Task objective -
This exercise calls for the whole listing to be given again exactly, without images.

Provided data -

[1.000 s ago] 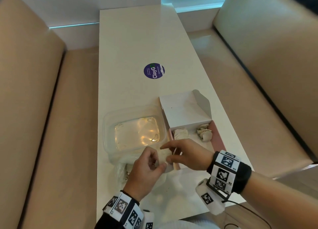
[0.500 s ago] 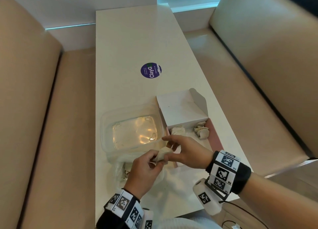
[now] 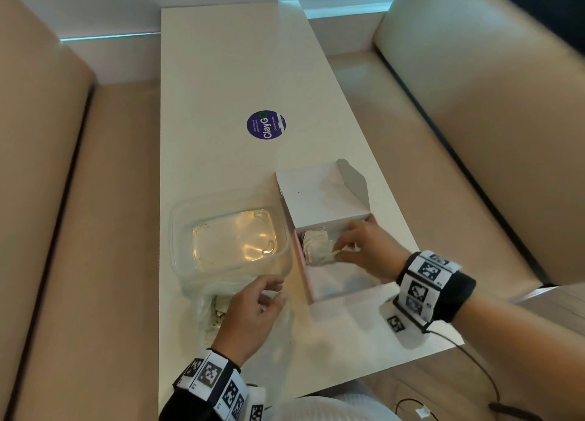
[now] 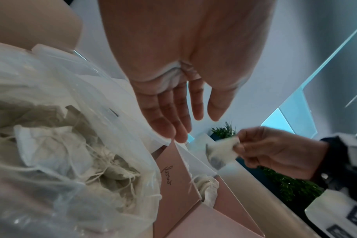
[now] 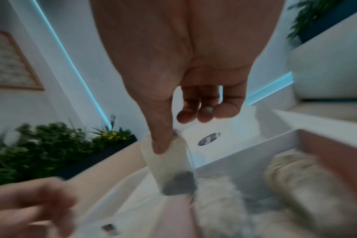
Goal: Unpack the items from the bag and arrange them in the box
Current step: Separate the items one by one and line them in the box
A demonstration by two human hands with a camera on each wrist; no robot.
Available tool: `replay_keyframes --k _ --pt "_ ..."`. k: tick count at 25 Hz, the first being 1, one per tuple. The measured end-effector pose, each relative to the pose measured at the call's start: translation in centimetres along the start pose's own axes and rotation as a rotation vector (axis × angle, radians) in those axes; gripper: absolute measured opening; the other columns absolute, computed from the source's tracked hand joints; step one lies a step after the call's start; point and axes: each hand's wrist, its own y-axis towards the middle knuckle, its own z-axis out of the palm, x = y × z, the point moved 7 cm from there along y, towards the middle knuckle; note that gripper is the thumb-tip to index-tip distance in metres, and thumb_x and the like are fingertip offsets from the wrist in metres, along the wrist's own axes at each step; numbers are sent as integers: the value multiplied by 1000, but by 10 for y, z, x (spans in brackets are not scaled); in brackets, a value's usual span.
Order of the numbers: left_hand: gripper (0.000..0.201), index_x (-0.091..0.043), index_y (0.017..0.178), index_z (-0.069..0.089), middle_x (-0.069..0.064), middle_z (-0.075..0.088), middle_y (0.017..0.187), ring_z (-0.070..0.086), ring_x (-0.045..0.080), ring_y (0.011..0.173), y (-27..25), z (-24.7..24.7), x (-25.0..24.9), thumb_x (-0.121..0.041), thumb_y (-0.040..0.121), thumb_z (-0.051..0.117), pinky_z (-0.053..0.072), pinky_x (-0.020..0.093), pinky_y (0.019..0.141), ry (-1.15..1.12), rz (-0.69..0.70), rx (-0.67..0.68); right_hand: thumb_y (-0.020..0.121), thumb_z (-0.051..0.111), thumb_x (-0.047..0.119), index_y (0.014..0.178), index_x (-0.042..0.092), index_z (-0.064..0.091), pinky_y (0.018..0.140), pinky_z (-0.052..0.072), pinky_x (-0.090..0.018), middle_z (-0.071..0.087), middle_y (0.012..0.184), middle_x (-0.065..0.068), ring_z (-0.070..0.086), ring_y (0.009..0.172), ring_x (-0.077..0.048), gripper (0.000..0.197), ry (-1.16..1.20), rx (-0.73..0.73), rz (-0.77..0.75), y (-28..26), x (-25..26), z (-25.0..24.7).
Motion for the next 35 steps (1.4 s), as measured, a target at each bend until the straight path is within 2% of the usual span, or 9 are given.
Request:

Response box -
[1.000 s ago] 
[0.500 s ago] 
[now] 
[now] 
[now] 
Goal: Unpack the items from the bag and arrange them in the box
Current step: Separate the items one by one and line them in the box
A demonstration by two human hands with a camera on each wrist; no robot.
Available tool: `replay_keyframes --k _ --pt "_ ..."`. k: tick count at 25 Hz, the first being 1, one per tuple. The measured end-effector pose, each relative to the pose measured at the call's start: translation in centimetres along the start pose's own axes and rotation as a rotation vector (axis × angle, radians) in those axes; gripper: absolute measured opening; the other columns absolute, computed from the source's tracked hand joints; step one lies a step after the call's start; point and axes: each hand's wrist, its own y-axis towards the middle knuckle, its own z-axis out of the palm, x = y × z, the point moved 7 cm from there along y, towards the middle knuckle; note that gripper is the thumb-tip to index-tip distance in metres, and thumb_x and the like are fingertip offsets from the wrist in metres, along the wrist's own axes at each step; numbers are sent as integers: the value multiplied by 1000, but by 10 for y, z, x (spans in brackets are not scaled); in brackets, a value's usual span.
Order of the numbers: left_hand: gripper (0.000..0.201), index_x (-0.091..0.043), index_y (0.017..0.178), index_z (-0.069..0.089), middle_x (-0.069..0.064), middle_z (-0.075..0.088), middle_y (0.017..0.187), ring_z (-0.070..0.086), ring_x (-0.045..0.080), ring_y (0.011..0.173), y (-27..25), z (-24.7..24.7), x (-25.0..24.9), thumb_x (-0.121..0.041), thumb_y (-0.040..0.121), thumb_z (-0.051..0.117), pinky_z (-0.053..0.072), pinky_x (-0.020..0.093), pinky_y (0.019..0.141), ry (-1.15..1.12), rz (-0.69..0.70), rx (-0.67..0.68); right_hand: thumb_y (-0.020..0.121), thumb_z (-0.051..0.111), thumb_x (-0.047..0.119), index_y (0.014..0.178), index_x (-0.042..0.092), index_z (-0.064..0.091), pinky_y (0.018..0.140), pinky_z (-0.052..0.072), pinky_x (-0.090..0.018), middle_z (-0.071..0.087), middle_y (0.012..0.184), middle_x (-0.065..0.068), ring_z (-0.070..0.086), ring_y (0.009..0.172), ring_x (-0.077..0.048), gripper (0.000..0.197), ry (-1.16..1.20), rx (-0.73..0.73), rz (-0.77..0.75), y (-28..26), x (-25..26), z (-25.0..24.7).
Motion for the next 35 steps (1.4 s), as measured, a target at each bend until the straight path is within 2% of the usual span, or 9 are given.
Request:

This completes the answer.